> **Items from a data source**
☆ ☆ ☆

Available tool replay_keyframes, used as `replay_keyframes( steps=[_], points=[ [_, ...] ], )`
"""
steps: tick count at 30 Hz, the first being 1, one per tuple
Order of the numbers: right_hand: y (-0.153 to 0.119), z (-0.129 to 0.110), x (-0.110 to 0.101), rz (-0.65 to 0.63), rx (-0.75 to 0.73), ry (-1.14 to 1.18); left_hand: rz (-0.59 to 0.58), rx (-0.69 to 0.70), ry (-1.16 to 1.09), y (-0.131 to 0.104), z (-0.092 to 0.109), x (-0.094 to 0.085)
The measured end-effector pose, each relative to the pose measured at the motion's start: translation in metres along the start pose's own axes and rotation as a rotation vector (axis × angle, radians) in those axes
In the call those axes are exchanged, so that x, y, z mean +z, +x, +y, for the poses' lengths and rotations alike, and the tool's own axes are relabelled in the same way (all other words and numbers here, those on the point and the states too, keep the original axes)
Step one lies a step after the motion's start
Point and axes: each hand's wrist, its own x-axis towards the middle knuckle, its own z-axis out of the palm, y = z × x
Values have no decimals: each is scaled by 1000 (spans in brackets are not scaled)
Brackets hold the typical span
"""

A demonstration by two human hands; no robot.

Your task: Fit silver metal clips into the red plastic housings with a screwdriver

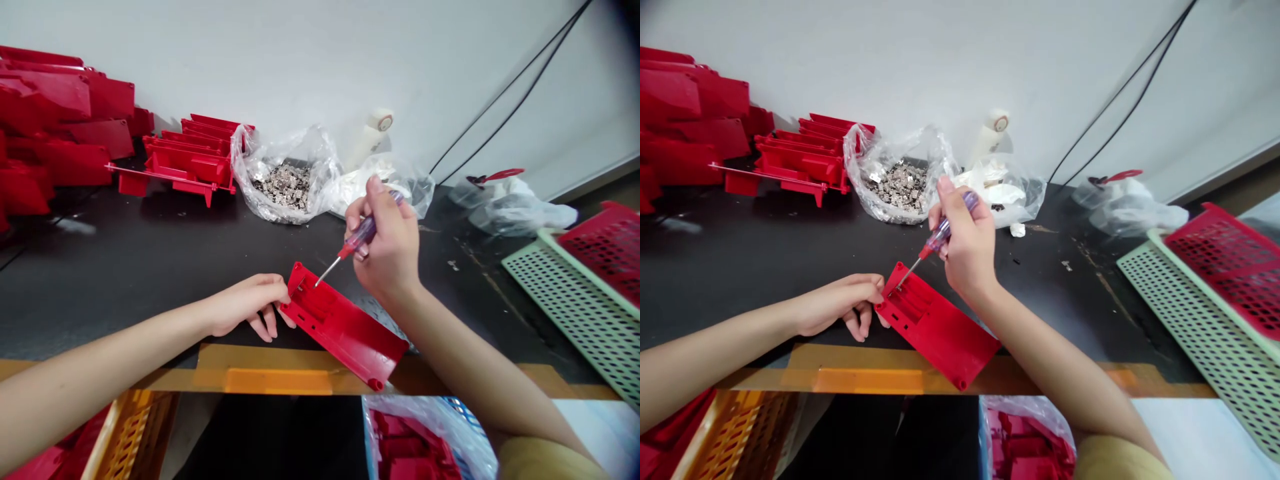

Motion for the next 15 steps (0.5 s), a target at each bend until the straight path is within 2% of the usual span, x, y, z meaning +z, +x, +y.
replay_keyframes(
  steps=[3,7,9,11,15],
  points=[
    [-10,12,0,-114,-5,-3,-40,-20,24,0,0,-2],
    [-19,11,-2,-270,-143,-28,-147,-33,14,0,1,-4],
    [-19,5,-3,-301,-162,-44,-200,-48,30,-1,2,-6],
    [-19,1,-4,-309,-119,-42,-230,-65,53,-1,4,-7],
    [-18,4,-8,-356,-132,-61,-222,-87,57,0,7,-10]
  ],
)
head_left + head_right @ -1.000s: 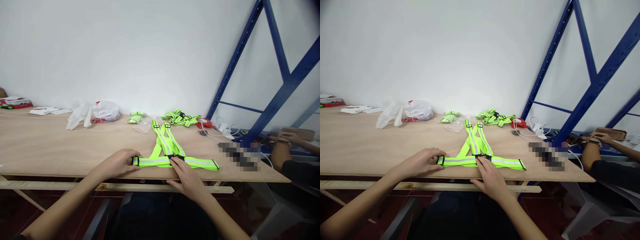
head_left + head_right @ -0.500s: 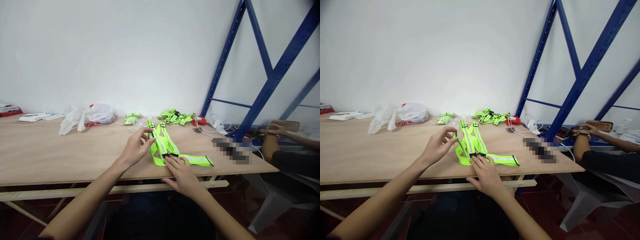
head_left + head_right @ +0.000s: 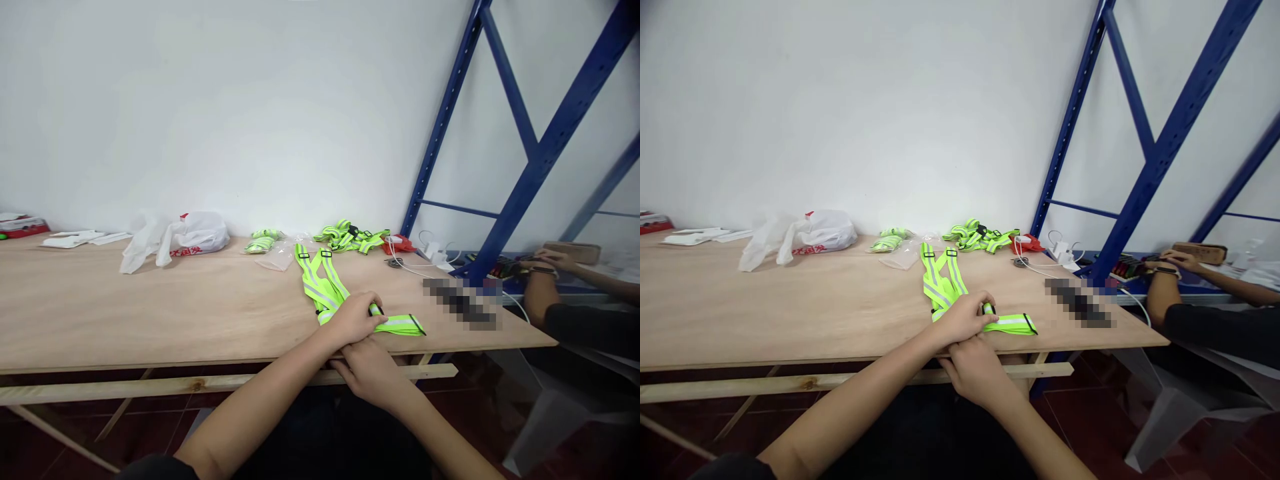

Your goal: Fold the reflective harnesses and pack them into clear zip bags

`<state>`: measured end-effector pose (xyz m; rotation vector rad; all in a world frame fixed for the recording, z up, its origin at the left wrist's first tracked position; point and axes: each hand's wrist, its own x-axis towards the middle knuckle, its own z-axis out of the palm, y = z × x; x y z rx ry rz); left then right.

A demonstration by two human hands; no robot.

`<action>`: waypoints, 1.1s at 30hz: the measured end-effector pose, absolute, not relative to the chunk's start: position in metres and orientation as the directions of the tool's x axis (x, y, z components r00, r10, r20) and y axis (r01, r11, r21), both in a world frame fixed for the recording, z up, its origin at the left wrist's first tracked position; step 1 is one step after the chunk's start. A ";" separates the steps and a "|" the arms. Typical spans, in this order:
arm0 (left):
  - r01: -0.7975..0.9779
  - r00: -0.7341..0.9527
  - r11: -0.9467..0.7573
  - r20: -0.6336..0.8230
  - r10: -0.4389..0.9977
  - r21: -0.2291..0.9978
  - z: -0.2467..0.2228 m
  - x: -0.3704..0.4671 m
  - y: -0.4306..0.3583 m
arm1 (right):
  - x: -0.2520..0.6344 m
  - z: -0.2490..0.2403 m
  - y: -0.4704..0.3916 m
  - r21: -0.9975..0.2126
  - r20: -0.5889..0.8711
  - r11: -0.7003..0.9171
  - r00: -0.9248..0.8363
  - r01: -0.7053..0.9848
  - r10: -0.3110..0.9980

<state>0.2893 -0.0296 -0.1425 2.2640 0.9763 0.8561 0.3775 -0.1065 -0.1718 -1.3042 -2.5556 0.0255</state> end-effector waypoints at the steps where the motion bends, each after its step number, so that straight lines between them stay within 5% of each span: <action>1: 0.466 0.560 -0.588 0.295 0.774 0.661 -0.143 0.288 -0.028 | 0.379 -0.168 -0.109 -0.182 0.212 0.596 -0.561 0.782 0.800; 8: 0.533 0.616 -0.589 0.199 0.762 0.608 -0.142 0.277 -0.024 | 0.427 -0.127 -0.104 -0.518 0.212 0.611 -0.602 0.598 0.769; 11: 0.523 0.640 -0.615 0.204 0.741 0.591 -0.143 0.272 -0.029 | 0.468 -0.126 -0.087 -0.473 0.305 0.484 -0.379 0.736 0.874; 15: 0.571 0.642 -0.640 0.206 0.738 0.515 -0.145 0.266 -0.038 | 0.508 -0.134 -0.074 -0.404 0.214 0.370 -0.307 0.837 0.927; 23: 0.705 0.658 -0.707 0.326 0.678 0.047 -0.148 0.265 -0.076 | 0.509 -0.119 -0.086 -0.528 0.018 0.225 -0.254 0.819 0.967; 33: 0.724 0.670 -0.689 0.236 0.704 -0.001 -0.143 0.239 -0.094 | 0.513 -0.115 -0.093 -0.621 0.074 0.223 -0.227 0.751 0.971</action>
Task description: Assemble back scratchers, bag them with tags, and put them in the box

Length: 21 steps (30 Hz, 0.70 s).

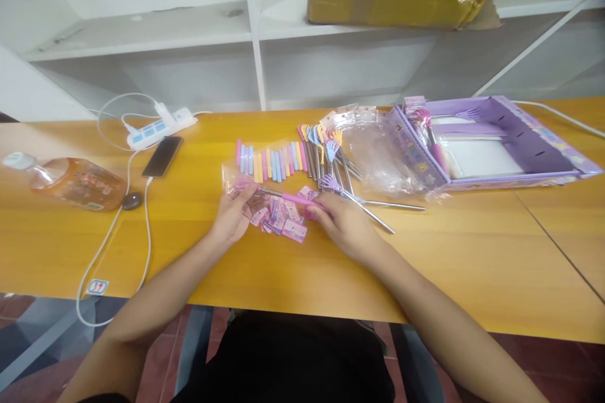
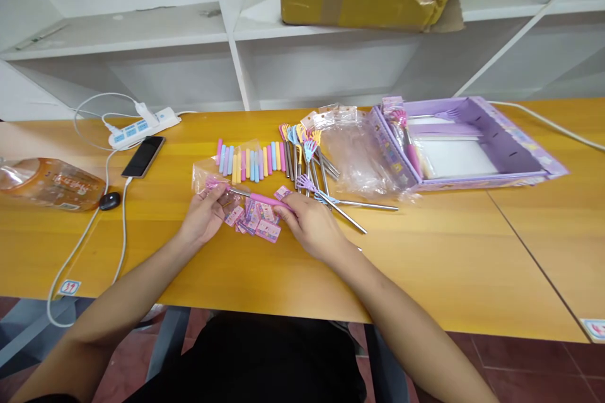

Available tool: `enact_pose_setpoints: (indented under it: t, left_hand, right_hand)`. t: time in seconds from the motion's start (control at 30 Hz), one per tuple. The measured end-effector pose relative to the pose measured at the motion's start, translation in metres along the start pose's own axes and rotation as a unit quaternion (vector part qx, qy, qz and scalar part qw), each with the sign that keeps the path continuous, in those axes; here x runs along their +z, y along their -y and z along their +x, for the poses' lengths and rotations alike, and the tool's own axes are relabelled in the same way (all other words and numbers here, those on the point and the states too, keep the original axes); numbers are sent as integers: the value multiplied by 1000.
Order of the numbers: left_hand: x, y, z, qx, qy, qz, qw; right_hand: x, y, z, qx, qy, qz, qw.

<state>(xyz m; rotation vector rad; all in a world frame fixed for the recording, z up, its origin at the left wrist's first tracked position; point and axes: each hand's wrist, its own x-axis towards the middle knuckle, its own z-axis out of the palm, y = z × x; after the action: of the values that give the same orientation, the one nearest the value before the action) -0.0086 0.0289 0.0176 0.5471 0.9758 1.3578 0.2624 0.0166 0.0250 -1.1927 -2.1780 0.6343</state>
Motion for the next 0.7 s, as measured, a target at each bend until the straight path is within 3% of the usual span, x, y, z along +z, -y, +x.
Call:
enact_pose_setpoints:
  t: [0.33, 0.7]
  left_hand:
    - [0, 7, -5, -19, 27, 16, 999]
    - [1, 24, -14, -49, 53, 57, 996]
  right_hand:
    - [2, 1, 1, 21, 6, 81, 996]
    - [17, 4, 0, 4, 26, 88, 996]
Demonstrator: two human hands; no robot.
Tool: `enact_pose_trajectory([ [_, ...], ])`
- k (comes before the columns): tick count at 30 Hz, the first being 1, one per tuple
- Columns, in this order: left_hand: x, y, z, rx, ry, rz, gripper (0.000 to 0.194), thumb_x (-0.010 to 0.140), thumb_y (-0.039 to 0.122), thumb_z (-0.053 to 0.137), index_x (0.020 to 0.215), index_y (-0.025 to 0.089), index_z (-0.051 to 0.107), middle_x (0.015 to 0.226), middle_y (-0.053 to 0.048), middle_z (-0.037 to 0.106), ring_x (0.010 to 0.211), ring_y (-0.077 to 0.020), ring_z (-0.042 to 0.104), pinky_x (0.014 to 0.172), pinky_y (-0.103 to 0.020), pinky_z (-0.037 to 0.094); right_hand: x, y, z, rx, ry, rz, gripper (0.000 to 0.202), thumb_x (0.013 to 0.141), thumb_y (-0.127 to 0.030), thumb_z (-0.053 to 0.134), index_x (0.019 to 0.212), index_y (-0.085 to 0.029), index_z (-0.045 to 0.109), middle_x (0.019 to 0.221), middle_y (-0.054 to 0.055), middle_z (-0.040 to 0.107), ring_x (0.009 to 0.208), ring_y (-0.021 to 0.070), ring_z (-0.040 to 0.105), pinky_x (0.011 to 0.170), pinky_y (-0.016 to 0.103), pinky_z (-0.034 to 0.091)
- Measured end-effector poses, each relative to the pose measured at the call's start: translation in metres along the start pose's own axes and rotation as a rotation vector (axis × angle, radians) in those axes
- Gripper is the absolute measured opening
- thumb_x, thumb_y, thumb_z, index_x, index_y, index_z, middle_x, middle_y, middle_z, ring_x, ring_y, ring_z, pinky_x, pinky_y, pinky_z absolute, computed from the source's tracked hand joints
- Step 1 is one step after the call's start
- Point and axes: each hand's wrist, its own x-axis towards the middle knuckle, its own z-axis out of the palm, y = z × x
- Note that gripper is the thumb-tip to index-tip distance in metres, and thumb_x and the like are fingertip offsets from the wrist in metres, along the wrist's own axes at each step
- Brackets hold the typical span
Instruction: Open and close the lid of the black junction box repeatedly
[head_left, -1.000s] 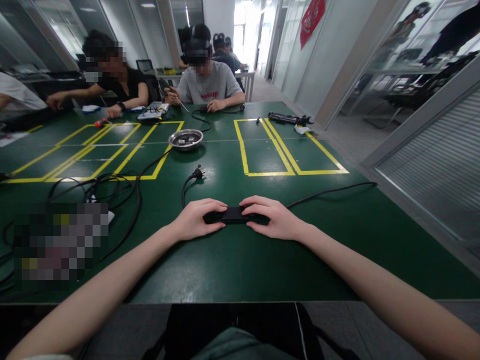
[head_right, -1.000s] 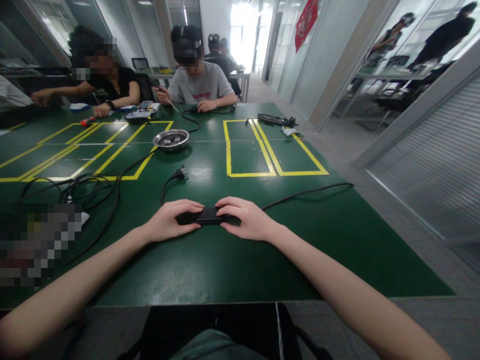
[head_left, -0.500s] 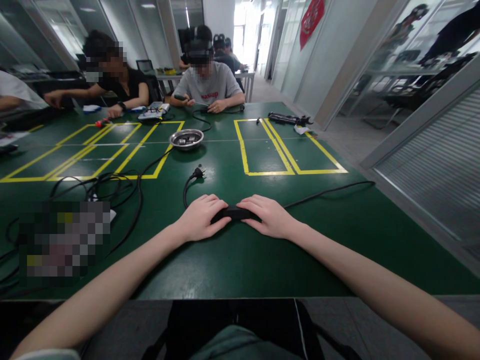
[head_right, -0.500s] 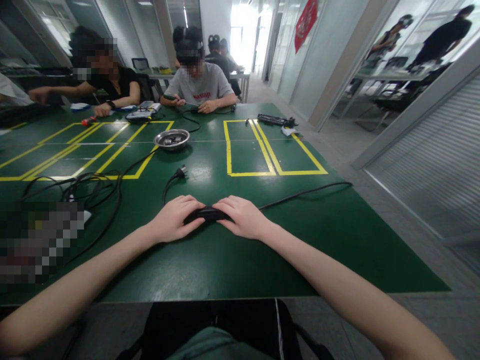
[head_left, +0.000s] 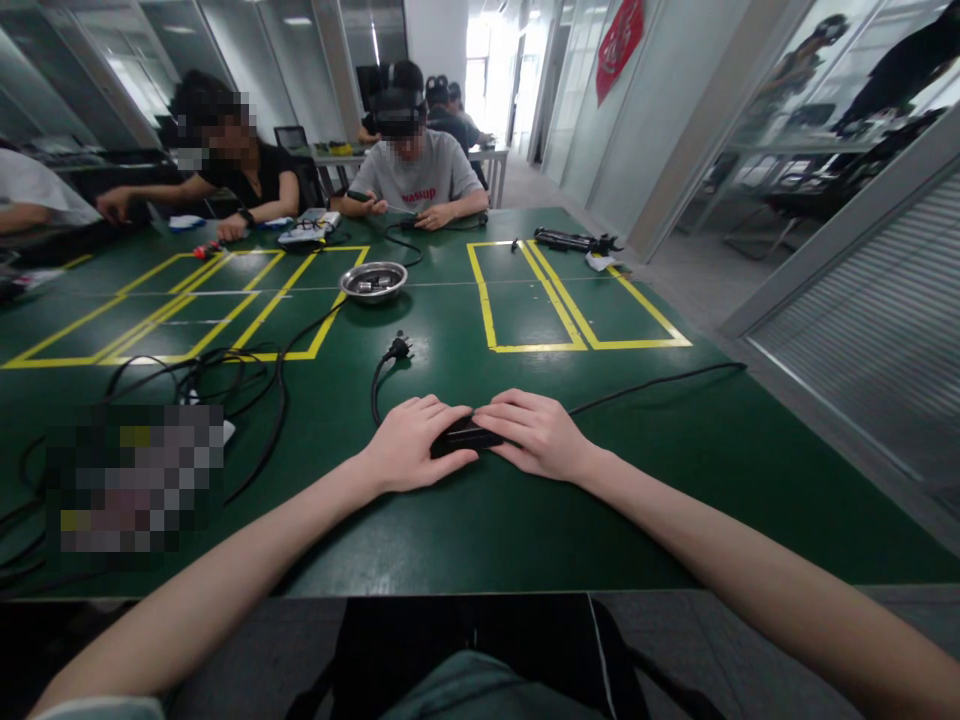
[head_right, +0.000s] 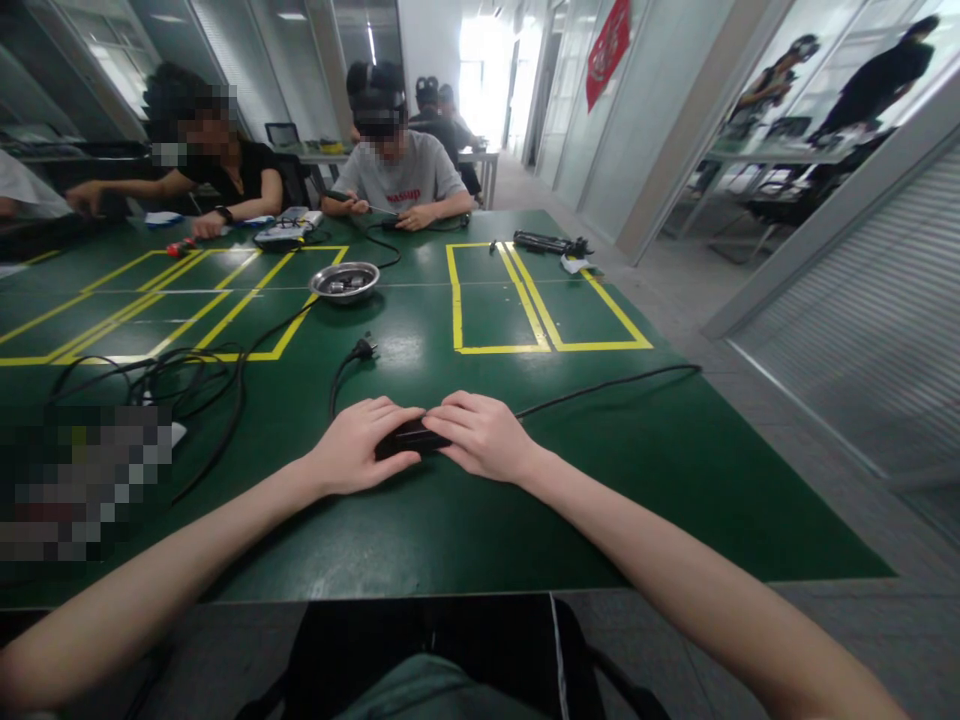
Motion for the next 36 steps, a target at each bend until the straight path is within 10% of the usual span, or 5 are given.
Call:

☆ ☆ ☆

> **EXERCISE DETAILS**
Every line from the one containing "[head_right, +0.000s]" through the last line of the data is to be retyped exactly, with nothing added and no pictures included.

> **WRITTEN ANSWER**
[head_right, +0.000s] 
Motion for the next 36 steps, a target at each bend until the straight path is within 10% of the usual span, or 5 are given.
Call:

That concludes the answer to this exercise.